>>>

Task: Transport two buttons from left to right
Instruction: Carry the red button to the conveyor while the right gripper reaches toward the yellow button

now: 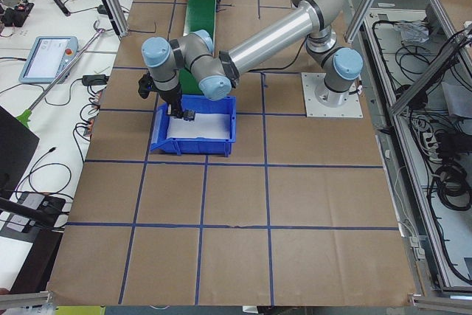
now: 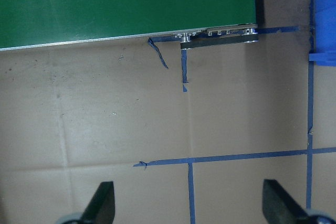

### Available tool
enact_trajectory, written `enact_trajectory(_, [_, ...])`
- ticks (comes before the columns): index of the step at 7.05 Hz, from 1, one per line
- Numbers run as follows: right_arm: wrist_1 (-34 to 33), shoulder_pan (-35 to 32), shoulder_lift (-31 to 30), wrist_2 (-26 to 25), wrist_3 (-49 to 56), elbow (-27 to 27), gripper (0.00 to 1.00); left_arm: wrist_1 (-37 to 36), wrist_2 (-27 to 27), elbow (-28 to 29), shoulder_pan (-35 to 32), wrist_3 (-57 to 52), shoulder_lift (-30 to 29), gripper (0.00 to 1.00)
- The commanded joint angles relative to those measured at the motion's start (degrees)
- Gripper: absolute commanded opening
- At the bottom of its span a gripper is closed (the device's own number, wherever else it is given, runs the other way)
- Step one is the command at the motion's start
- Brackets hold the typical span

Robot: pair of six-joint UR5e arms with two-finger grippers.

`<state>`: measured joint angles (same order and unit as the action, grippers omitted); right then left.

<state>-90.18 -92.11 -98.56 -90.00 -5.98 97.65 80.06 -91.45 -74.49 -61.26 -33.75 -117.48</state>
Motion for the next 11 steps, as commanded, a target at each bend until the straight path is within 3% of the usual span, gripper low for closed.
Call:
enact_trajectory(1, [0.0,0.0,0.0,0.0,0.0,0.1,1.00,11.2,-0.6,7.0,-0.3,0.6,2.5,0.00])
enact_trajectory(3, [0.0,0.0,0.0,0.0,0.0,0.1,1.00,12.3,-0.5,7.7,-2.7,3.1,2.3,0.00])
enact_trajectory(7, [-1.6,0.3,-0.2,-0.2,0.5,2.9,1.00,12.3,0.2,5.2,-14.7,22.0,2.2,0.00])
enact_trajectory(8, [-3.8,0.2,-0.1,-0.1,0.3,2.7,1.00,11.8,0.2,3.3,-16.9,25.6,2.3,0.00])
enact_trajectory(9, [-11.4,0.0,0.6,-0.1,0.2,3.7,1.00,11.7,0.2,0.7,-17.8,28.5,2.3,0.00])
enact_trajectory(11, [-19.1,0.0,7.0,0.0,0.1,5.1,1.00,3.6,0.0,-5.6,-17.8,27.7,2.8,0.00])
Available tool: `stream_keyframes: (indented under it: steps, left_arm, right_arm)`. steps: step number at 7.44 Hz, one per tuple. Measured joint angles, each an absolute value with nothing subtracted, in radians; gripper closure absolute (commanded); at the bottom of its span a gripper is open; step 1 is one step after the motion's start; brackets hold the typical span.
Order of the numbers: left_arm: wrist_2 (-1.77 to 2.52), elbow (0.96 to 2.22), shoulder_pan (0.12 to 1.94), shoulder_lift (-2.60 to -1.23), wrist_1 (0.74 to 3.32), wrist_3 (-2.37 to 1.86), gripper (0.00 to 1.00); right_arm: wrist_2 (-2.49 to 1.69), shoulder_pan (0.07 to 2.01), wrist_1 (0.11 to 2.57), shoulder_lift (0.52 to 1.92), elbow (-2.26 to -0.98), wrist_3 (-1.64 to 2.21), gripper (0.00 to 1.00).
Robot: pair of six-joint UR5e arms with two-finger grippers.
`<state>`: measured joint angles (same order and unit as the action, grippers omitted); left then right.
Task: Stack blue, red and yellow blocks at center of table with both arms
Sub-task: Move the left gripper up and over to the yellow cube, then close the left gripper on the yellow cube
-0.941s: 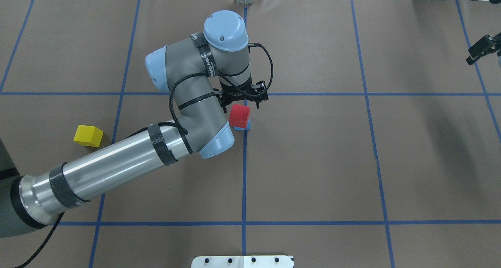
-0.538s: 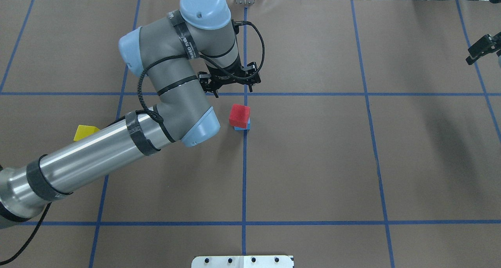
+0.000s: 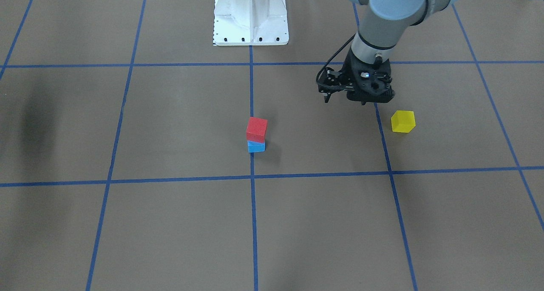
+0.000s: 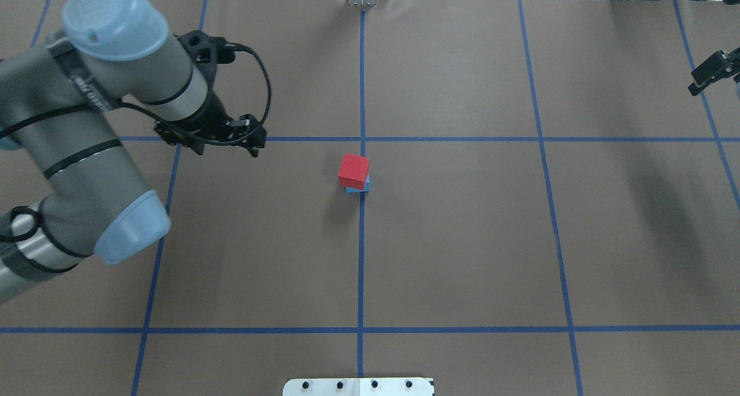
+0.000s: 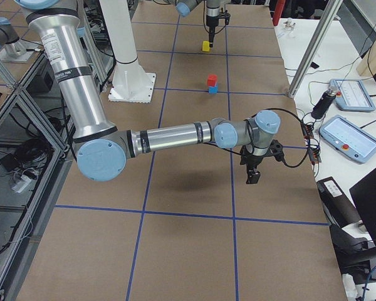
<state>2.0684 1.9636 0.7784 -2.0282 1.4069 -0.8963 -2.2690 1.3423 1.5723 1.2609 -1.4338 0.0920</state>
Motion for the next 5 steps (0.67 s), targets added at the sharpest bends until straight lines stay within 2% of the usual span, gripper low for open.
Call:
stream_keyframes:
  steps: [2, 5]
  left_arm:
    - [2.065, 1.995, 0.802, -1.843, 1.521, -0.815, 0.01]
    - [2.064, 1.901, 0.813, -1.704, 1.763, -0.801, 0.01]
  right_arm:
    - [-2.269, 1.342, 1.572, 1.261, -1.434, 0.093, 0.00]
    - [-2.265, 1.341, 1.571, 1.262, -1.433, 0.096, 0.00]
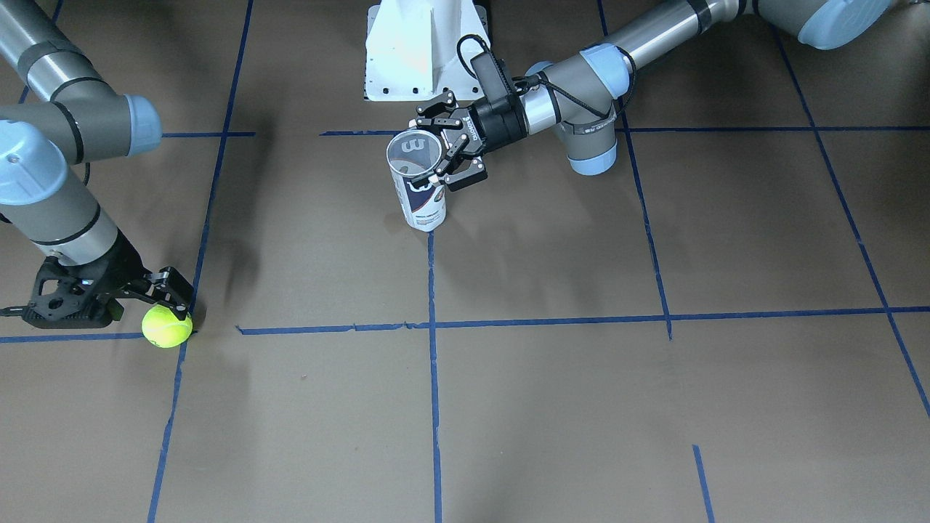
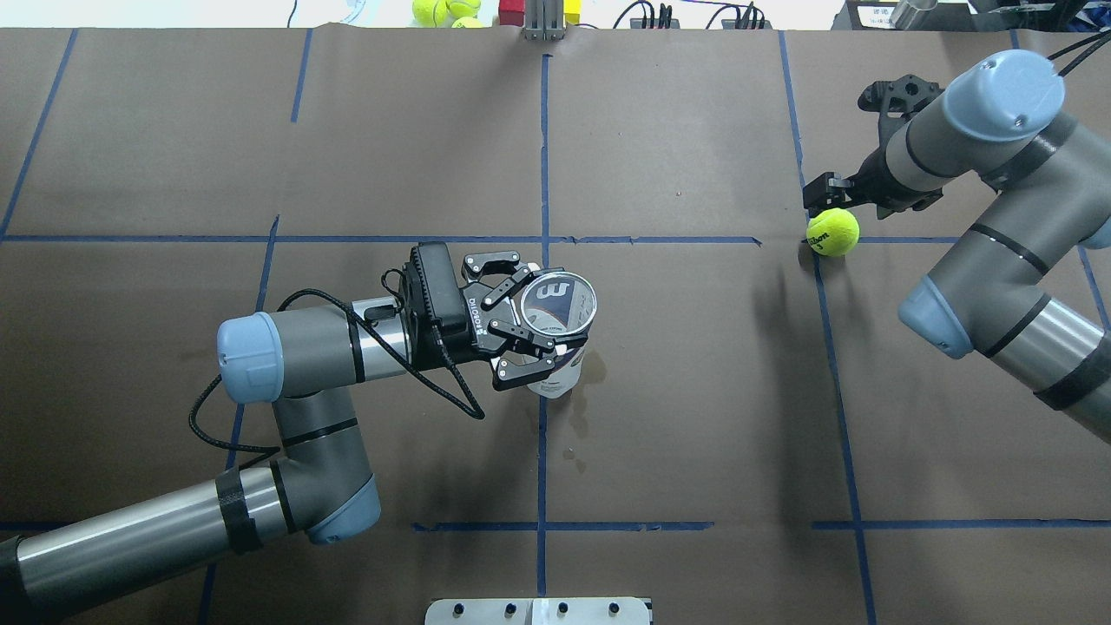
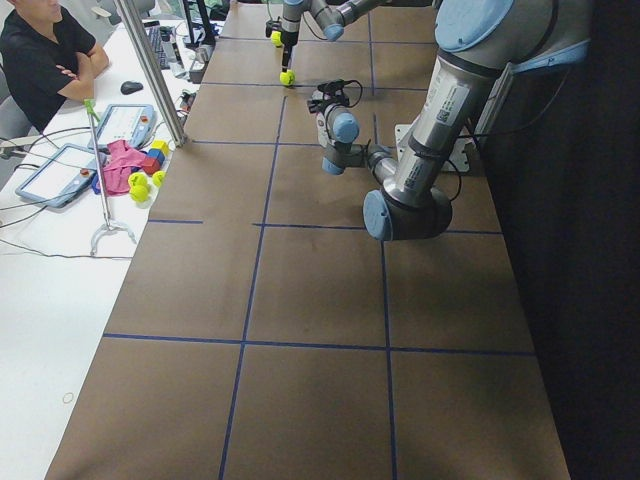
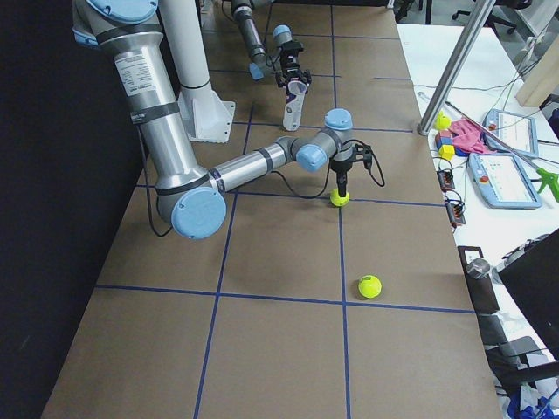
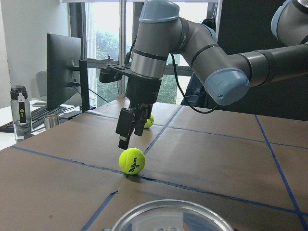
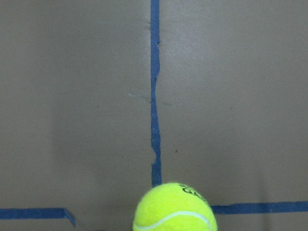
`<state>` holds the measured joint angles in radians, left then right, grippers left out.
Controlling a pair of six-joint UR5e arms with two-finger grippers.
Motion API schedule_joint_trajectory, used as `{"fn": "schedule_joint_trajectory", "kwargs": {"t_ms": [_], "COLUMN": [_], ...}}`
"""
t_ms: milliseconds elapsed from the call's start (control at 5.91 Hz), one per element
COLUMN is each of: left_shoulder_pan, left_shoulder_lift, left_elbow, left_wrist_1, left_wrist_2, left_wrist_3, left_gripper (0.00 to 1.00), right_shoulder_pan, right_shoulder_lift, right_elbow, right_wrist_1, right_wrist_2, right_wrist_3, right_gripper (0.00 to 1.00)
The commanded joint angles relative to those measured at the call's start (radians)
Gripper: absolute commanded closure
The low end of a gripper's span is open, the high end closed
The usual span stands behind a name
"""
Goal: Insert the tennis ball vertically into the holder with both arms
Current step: 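Lower the right gripper onto the nearer tennis ball and close it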
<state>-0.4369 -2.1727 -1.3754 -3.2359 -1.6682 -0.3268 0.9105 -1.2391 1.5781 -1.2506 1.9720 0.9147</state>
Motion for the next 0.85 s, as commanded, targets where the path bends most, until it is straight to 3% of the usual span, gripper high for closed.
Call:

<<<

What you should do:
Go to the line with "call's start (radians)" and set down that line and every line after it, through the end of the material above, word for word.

Answer area:
The commanded joint angles relative to those measured at the call's start (radians)
Gripper: absolute commanded closure
The low end of a gripper's span is open, the high end closed
The usual span stands behind a name
"""
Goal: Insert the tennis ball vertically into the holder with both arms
Current step: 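Lower the right gripper onto the nearer tennis ball and close it
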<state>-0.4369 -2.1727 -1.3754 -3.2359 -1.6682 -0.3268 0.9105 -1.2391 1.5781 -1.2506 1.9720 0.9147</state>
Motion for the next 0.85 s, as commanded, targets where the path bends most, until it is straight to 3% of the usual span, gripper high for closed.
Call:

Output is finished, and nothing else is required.